In Cheeseman et al. [9], the authors have developed a new CNN-based similarity algorithm for humpback whales individuals. The method relies on a Densely Connected Convolutional Network (DenseNet) to extract key-points of an image of the ventral surface of the fluke and then train the CNN model. The extracted features are then compared against those of the reference set of previously known humpback whales for similarity. The Arc-Face algorithm [16] uses fluke shape, edge pattern and surface markings to locate images in a hyper-sphere space in which proximity becomes the similarity measure. For testing, they evaluated the complete dataset of 15494 humpback whale individuals considering 33321 whale fluke images used in Kaggle competition. The authors argues that CNN-based image recognition is much faster and more accurate than traditional manual matching, reducing the time for identifying a picture by over 98% and decreasing the error rate from approximately 6–9% to 1–3%.

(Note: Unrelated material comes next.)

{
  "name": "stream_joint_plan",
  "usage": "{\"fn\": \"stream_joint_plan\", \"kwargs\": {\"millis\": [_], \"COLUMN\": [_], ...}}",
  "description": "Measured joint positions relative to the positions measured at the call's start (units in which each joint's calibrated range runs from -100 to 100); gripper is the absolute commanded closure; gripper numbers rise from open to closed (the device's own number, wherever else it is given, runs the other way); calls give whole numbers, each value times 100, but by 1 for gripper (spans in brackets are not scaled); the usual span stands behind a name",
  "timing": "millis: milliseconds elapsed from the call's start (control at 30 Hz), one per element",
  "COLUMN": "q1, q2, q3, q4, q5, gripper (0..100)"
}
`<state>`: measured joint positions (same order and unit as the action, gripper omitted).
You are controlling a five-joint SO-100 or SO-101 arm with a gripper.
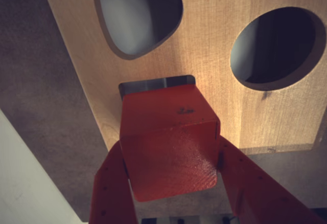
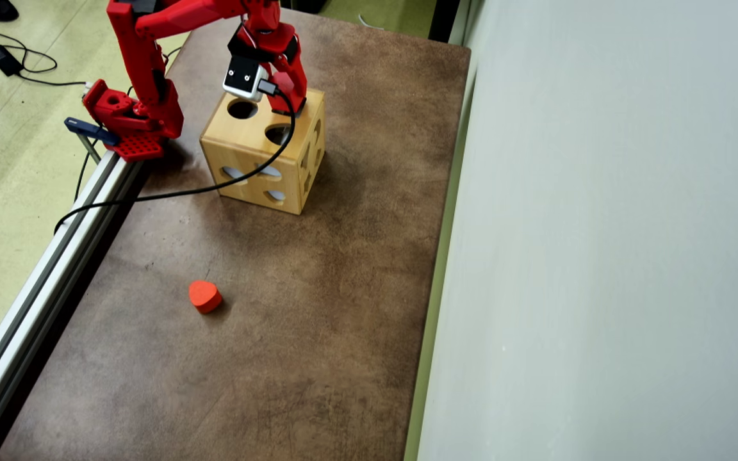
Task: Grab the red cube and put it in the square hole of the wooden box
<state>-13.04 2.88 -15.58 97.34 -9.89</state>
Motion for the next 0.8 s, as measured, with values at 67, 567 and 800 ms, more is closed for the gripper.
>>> {"fn": "stream_joint_plan", "kwargs": {"millis": [67,567,800], "q1": [0,129,129], "q2": [8,169,381], "q3": [0,-9,-9], "q4": [0,0,0], "q5": [0,15,73], "gripper": [96,97,96]}}
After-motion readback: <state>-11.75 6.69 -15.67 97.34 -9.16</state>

To the best of our knowledge, there is no automatic photo-ID systems for beluga whales re-identification available in the literature, due to individual challenges as they often lack unique or permanent pigmentation. In addition, they also do not have a dorsal fin, a feature common to other ice-inhabiting whales (e.g, humpback whales). Although photo-ID studies of beluga whales are being conducted in Cook Inlet, Alaska [36], the White Sea, Russia [13], and the St. Lawrence Estuary, Canada [37], a standardized and public database is not yet available for this task to be investigated by the computer vision scientific community.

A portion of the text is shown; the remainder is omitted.